Pittsburgh — The U.S. Department of Energy (DOE) has released a funding opportunity announcement calling on U.S. colleges and universities to propose new projects that will lead to the cleaner use of coal, America’s most abundant energy resource. The announcement launches the 31st year of DOE’s University Coal Research program, the Department’s longest-running student-teacher research grant program.
Since the program began in 1979, nearly 1,780 students have received hands-on research experience investigating long-term solutions to enhance the long-term use of coal. This year, the program will make available $2 million to fund projects, with a maximum of $300,000 per project. Each project will involve one or two colleges or universities and will extend over 36 months. Research proposals are being sought in three areas of interest:
- Computational Energy Sciences—Applications are being sought for projects that will develop theory and advanced computational models and complement ongoing NETL-funded modeling research.
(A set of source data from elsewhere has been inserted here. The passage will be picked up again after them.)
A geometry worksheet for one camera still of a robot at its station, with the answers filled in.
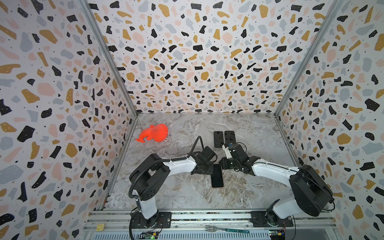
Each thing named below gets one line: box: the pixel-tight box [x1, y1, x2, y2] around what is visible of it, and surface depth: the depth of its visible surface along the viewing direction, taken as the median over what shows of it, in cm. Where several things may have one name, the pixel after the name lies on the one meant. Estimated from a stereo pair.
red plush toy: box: [135, 123, 169, 143], surface depth 105 cm
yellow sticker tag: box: [96, 223, 105, 232], surface depth 72 cm
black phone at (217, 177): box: [211, 164, 224, 188], surface depth 89 cm
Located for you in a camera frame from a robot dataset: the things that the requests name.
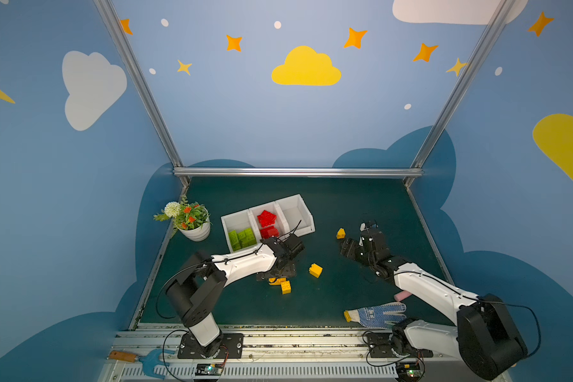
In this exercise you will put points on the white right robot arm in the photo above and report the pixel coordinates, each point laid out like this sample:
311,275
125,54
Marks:
482,333

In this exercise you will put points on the orange lego brick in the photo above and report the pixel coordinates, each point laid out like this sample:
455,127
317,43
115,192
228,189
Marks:
276,281

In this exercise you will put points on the red lego brick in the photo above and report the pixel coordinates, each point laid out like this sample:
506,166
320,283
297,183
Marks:
269,232
266,219

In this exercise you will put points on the yellow tall lego brick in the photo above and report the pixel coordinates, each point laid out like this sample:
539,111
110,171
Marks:
315,270

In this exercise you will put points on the aluminium right frame post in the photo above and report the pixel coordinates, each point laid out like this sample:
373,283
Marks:
490,35

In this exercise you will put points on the wooden handled blue tool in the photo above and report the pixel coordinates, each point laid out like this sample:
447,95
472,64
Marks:
153,359

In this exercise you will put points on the left controller board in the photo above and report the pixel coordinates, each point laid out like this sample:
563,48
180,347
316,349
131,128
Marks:
209,370

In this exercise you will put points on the controller board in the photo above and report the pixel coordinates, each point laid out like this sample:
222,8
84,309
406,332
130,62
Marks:
209,370
409,372

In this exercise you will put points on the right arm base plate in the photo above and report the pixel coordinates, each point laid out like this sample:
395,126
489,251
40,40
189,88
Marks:
383,345

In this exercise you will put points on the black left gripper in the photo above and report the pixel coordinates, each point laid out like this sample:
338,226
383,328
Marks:
277,270

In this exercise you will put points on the aluminium left frame post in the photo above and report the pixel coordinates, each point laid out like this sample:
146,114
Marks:
110,19

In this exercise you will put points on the right controller board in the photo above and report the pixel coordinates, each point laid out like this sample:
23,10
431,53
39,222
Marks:
409,372

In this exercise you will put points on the front aluminium rail bed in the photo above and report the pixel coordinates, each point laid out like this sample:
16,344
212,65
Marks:
275,353

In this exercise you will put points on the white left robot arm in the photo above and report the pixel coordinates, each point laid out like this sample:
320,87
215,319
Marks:
194,291

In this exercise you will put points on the green lego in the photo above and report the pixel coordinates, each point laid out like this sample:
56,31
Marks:
241,240

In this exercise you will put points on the aluminium frame post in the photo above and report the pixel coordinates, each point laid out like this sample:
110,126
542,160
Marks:
490,35
110,19

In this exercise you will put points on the purple pink toy shovel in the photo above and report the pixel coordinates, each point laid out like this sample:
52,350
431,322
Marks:
401,296

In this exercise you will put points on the small yellow lego front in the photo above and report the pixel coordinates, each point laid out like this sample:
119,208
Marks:
286,287

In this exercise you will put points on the white three-compartment bin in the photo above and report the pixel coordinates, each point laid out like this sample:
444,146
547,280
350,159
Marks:
248,227

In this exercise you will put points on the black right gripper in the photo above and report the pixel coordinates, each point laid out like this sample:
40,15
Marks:
363,247

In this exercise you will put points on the potted artificial flower plant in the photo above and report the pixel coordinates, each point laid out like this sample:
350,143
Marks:
192,219

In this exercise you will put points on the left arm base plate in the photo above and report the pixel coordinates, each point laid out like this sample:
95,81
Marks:
224,346

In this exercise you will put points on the aluminium back frame rail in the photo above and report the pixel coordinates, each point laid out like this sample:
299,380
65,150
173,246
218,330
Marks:
296,172

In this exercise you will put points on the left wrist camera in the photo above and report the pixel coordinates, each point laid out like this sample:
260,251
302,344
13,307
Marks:
293,245
- Material Science—Applications are being sought for projects to develop computational tools and simulations that will reliably predict properties of materials for fossil energy systems in advance of fabrication.
- Sensors And Controls—Innovative research is being sought to identify and develop nano-derived multidimensional, multifunctional sensor materials that will support the development of high temperature (500–1,500 degrees Celsius) micro and nano gas sensors.
Proposals are due by November 24, 2009. The National Energy Technology Laboratory, which implements the University Coal Research program, will name the winning projects in July 2010.
The funding opportunity announcement can be accessed from Grants.gov.